#### DATA SHOWN

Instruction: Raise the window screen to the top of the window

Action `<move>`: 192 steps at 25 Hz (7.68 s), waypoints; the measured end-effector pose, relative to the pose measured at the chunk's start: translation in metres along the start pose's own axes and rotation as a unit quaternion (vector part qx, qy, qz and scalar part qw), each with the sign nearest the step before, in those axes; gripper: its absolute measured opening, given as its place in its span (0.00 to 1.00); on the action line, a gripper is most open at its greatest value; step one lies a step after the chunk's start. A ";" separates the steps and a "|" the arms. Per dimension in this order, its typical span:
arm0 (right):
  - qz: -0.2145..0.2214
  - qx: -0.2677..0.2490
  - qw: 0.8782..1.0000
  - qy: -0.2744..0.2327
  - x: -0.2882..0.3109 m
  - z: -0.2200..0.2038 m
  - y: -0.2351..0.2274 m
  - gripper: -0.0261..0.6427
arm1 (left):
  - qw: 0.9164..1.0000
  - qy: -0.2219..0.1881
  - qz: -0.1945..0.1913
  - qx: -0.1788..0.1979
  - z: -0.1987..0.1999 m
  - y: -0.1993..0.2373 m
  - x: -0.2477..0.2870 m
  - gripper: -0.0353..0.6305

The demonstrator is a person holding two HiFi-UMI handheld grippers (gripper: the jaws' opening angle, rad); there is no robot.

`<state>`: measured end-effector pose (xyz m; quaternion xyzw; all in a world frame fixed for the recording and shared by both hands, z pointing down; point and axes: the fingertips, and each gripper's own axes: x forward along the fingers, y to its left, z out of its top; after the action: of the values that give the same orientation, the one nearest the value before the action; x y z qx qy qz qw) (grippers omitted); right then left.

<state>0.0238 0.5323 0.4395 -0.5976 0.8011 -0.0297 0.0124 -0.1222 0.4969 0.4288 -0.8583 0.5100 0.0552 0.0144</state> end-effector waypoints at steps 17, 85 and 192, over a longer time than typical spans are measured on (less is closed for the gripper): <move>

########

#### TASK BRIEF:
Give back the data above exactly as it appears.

#### RESPONSE FOR THIS EXERCISE:
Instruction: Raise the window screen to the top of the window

Action `<move>`: 192 steps at 25 Hz (7.68 s), waypoints; the measured end-effector pose, relative to the pose measured at the chunk's start: translation in metres along the start pose's own axes and rotation as a unit quaternion (vector part qx, qy, qz and scalar part qw), each with the sign nearest the step before, in those axes; gripper: its absolute measured opening, given as its place in its span (0.00 to 1.00); on the action line, a gripper is most open at its greatest value; step one lies a step after the chunk's start. A ";" separates the steps and a "|" the arms. Per dimension in this order, its typical span:
arm0 (right):
  - qz: -0.2145..0.2214
  - qx: -0.2677..0.2490
  - qw: 0.8782..1.0000
  - qy: -0.2744..0.2327
  - x: -0.2882..0.3109 m
  - z: -0.2200..0.2038 m
  - y: -0.2351..0.2274 m
  - gripper: -0.0261..0.6427
arm1 (left):
  - qw: 0.9164..1.0000
  - qy: -0.2219..0.1881
  - qz: -0.1945..0.1913
  - qx: -0.1788..0.1979
  - z: -0.1987..0.1999 m
  - y: -0.1993..0.2373 m
  - x: -0.2477..0.2870 m
  - gripper: -0.0353..0.6305

The demonstrator is a person holding two HiFi-UMI handheld grippers (gripper: the jaws' opening angle, rad); there is no robot.

`<state>`: measured end-effector pose (xyz m; quaternion xyzw; all in a world frame fixed for the recording and shared by both hands, z pointing down; point and axes: the fingertips, and each gripper's own axes: x forward along the fingers, y to its left, z out of its top; after the action: of the values that give the same orientation, the one nearest the value before the action; x y z qx qy qz qw) (grippers omitted); right then left.

<state>0.0238 0.5323 0.4395 -0.5976 0.8011 -0.0297 0.0124 -0.1222 0.4969 0.4288 -0.8583 0.5100 0.0552 0.0144</state> end-effector waypoints at steps 17, 85 and 192, over a longer time than typical spans are measured on (less is closed for the gripper): <move>

There is nothing more to the answer.